- Status: Imperial Abbey
- Capital: Ochsenhausen Abbey
- Government: Principality
- Historical era: Middle Ages
- • Dedicated: 1093
- • Gained independence: 1391 1495
- • Gained Reichsfreiheit: 1495
- • Serf rebellion: 1501
- • Secularised to von Metternich: 1803
- • Mediatised to Württemberg: 1806
| Preceded by | Succeeded by |
| / Sankt Blasien Abbey in the Black Forest | House of Metternich / |

= Ochsenhausen Abbey =

Ochsenhausen Abbey (formerly Ochsenhausen Priory; Reichskloster or Reichsabtei Ochsenhausen) was a Benedictine monastery in Ochsenhausen in the district of Biberach in Baden-Württemberg, Germany.

== History ==
The traditional story of the foundation, in which there may be some elements of truth, is that in the 9th century, there was a nunnery here called "Hohenhusen", which was abandoned at the time of the Hungarian invasions in the early 10th century. A ploughing ox later turned up a chest of valuables buried by the nuns before their flight, and the monastery of Ochsenhausen was founded on that spot.

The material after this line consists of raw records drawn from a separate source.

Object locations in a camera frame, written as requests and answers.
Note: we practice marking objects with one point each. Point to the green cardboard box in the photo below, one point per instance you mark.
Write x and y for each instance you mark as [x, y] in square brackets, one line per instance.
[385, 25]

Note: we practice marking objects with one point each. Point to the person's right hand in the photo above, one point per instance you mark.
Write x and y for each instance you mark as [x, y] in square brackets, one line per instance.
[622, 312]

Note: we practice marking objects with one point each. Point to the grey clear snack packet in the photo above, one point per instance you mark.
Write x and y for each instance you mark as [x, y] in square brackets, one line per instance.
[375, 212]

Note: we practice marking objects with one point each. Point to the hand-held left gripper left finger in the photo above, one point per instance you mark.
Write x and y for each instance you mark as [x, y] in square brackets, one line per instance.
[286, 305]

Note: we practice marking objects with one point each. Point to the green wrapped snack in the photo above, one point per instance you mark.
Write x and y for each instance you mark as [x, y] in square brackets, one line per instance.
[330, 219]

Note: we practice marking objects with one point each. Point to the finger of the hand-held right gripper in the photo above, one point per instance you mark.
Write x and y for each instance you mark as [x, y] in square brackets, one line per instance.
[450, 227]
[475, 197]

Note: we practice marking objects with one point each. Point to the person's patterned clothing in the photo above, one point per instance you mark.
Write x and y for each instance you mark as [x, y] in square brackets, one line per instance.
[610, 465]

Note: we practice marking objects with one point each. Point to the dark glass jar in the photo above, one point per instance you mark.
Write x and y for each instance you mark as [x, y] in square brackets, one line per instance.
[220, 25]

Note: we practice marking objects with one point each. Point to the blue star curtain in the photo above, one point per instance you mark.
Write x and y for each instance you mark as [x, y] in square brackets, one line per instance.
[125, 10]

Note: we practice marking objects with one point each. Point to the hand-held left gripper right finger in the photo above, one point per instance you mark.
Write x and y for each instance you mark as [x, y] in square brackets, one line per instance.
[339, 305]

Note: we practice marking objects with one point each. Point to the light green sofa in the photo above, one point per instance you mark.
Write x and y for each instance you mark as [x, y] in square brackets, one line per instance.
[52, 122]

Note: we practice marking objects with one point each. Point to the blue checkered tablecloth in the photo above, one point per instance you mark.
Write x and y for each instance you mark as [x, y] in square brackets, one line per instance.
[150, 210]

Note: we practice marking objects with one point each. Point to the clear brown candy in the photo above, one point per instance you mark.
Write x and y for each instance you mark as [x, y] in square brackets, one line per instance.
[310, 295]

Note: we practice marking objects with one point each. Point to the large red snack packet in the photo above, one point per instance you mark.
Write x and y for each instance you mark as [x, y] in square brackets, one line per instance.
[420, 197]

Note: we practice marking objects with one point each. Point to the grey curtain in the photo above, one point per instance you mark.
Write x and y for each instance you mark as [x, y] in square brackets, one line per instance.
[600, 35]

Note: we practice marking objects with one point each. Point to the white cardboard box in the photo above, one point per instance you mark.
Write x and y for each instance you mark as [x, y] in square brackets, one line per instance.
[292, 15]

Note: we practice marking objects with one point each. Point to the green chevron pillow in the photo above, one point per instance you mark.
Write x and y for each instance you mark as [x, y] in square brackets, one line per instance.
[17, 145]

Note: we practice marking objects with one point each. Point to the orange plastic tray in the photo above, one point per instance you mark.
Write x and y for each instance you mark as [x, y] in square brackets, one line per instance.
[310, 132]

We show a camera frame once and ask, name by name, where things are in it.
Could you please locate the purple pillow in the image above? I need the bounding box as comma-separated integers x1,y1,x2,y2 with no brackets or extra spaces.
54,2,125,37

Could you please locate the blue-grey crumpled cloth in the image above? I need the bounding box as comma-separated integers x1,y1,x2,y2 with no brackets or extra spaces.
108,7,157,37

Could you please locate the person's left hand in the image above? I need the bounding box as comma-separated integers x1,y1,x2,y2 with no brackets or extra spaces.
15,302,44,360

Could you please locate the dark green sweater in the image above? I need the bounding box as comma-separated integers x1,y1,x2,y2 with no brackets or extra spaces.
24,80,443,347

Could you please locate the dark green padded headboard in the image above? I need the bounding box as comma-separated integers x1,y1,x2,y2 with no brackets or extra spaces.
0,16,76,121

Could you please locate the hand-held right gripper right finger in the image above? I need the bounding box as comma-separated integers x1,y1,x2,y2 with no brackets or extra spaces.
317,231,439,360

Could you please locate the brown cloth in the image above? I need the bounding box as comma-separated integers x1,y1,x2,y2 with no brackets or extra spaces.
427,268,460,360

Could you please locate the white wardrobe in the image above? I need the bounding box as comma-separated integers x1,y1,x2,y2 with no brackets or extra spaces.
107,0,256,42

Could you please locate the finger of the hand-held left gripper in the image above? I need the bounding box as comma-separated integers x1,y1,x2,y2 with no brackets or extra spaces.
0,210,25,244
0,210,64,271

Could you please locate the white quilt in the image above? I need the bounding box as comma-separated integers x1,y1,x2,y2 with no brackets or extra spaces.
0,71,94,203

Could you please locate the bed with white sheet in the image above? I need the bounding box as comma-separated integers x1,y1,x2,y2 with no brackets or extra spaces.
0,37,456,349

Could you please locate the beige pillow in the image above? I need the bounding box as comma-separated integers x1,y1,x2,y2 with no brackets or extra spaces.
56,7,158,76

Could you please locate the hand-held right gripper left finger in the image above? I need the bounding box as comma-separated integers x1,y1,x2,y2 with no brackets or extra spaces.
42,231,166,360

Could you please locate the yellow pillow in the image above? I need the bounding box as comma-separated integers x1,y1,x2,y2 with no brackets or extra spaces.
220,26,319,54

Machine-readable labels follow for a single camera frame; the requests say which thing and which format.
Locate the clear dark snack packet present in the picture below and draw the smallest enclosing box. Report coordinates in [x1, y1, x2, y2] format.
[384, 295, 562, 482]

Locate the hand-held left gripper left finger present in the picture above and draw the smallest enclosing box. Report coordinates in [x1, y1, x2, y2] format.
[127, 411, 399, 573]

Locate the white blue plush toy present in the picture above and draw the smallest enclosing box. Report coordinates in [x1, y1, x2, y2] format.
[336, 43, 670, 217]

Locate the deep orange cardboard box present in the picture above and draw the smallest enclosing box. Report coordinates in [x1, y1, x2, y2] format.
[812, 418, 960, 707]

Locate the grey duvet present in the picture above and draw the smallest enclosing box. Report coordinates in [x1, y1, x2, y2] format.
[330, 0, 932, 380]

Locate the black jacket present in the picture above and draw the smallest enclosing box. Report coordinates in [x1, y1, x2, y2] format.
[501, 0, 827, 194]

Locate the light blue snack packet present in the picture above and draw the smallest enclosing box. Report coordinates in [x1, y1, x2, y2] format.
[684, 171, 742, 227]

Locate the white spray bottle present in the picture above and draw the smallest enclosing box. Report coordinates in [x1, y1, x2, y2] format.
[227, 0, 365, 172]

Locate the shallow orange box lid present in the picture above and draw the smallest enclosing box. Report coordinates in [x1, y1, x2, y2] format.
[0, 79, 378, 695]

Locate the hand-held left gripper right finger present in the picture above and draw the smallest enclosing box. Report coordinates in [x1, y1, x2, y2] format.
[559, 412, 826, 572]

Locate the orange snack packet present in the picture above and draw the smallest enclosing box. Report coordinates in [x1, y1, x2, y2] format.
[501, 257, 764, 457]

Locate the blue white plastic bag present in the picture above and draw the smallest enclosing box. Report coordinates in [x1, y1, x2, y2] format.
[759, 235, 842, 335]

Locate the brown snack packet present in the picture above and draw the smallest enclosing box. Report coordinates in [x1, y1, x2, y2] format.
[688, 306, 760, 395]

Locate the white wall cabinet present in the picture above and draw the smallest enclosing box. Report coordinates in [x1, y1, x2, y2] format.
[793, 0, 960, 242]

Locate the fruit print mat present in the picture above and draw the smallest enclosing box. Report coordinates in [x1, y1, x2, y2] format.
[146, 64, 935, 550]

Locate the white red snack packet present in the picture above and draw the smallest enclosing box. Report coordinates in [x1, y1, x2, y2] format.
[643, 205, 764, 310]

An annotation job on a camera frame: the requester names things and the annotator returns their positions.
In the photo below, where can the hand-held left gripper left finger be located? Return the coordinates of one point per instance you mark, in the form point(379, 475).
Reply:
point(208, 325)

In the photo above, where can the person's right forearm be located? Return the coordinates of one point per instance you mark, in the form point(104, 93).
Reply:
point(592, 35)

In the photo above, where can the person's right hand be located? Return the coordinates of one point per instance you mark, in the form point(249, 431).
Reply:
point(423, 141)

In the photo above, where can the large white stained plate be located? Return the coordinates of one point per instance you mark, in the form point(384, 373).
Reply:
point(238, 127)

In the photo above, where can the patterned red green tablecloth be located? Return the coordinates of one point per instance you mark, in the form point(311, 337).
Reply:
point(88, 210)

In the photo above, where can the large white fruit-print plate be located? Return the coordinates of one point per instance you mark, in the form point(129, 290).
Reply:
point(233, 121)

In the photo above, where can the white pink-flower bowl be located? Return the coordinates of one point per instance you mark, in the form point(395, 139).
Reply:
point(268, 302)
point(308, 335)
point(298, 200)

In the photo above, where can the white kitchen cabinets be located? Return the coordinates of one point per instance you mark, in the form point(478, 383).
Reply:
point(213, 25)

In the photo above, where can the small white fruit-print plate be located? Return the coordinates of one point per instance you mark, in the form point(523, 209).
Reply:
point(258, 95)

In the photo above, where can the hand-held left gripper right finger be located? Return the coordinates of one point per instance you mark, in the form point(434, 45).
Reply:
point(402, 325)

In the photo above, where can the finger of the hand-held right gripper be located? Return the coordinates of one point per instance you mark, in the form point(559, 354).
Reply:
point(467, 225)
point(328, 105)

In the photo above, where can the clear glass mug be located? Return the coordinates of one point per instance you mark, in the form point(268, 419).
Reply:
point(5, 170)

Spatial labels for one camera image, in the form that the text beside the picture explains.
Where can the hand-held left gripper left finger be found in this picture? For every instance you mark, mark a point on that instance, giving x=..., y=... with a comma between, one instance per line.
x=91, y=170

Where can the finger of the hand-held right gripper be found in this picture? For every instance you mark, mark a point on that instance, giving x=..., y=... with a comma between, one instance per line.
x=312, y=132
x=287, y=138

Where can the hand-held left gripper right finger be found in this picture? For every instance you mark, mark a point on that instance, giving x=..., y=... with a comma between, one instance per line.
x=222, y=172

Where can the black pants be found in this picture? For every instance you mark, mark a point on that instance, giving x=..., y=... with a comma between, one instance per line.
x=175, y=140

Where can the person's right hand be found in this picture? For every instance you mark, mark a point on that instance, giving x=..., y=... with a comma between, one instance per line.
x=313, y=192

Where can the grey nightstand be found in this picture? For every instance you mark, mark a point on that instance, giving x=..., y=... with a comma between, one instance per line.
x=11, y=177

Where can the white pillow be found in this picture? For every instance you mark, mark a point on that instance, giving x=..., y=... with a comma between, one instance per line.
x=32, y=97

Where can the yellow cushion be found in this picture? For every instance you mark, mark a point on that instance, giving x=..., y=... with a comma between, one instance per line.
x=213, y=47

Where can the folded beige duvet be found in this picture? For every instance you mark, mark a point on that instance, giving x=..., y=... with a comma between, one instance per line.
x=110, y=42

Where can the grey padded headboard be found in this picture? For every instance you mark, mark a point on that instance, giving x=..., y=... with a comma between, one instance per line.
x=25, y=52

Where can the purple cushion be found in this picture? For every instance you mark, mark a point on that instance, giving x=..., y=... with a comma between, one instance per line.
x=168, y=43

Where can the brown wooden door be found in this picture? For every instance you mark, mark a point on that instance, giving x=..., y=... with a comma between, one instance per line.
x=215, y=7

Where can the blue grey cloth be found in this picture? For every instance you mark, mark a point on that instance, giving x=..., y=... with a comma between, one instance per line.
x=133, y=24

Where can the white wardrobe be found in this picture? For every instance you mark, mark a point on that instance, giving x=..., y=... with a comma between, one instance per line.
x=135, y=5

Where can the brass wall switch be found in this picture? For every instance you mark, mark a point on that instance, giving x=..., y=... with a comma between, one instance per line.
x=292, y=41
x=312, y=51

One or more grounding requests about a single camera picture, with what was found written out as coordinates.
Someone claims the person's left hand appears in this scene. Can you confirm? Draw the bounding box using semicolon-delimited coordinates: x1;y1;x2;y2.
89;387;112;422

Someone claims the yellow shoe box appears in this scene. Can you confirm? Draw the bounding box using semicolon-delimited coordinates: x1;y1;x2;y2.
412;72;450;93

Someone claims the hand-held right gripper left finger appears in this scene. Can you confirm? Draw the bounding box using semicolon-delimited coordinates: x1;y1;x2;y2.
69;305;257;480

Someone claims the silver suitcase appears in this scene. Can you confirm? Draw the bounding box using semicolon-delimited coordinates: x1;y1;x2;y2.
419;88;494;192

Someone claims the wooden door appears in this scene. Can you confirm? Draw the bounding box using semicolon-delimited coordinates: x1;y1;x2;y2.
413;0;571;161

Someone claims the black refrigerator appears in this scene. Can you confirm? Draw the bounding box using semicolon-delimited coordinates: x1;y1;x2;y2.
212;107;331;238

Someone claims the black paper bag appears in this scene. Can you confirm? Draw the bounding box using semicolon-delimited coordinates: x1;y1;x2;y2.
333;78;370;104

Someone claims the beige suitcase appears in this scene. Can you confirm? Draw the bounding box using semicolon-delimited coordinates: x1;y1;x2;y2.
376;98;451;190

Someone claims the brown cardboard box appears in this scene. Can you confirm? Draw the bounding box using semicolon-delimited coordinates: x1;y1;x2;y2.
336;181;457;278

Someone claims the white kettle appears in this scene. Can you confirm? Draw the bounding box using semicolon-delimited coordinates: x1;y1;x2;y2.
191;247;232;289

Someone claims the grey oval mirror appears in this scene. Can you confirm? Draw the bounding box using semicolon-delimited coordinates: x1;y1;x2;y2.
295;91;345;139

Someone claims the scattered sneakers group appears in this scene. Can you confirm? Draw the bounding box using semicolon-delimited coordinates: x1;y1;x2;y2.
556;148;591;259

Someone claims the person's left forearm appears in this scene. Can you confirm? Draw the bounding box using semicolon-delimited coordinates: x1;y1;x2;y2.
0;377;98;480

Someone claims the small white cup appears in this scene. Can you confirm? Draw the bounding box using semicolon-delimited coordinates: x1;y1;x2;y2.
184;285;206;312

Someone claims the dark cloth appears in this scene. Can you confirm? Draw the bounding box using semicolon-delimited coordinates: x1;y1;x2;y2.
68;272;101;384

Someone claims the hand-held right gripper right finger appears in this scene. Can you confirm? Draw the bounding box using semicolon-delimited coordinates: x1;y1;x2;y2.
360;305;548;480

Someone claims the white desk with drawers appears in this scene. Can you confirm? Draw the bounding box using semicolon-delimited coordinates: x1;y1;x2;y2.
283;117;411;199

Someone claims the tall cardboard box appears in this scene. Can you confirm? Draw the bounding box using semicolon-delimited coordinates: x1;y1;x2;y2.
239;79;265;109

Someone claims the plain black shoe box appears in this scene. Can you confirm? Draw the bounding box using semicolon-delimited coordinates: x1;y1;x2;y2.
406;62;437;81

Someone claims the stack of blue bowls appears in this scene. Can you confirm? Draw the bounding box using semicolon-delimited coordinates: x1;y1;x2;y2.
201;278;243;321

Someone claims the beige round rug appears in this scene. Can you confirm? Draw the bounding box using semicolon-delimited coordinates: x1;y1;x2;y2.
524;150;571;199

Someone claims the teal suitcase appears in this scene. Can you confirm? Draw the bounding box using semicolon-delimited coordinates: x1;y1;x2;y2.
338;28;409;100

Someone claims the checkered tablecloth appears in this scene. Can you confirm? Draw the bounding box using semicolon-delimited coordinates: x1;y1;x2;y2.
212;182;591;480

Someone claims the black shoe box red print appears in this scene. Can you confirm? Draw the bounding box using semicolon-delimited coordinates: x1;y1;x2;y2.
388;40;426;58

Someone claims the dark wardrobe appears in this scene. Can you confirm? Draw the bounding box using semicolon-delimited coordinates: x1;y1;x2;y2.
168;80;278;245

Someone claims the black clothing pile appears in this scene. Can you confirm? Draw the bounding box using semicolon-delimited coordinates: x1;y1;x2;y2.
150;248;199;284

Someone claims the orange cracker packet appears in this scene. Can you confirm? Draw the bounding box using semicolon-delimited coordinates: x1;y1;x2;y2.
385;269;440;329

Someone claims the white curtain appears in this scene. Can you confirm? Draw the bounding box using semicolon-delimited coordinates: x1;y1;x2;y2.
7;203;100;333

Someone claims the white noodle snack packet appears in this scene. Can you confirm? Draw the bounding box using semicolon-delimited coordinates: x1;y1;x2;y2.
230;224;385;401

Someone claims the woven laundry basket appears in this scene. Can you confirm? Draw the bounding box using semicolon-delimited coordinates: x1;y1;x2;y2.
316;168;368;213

The first Abbey Church of Ochsenhausen was dedicated in 1093. The monastery was initially a priory of St. Blaise's Abbey in the Black Forest, but gained the status of an independent abbey in 1391. In 1495 it became Reichsfrei (territorially independent). A pipe organ was built at the abbey by Daniel Hayl the elder in the years 1599–1603.

The abbey was secularised in 1803 (after the Reichsdeputationshauptschluss) and Ochsenhausen became a secular Sovereign Principality for Franz Georg von Metternich and in 1806 its territories were absorbed into the Kingdom of Württemberg.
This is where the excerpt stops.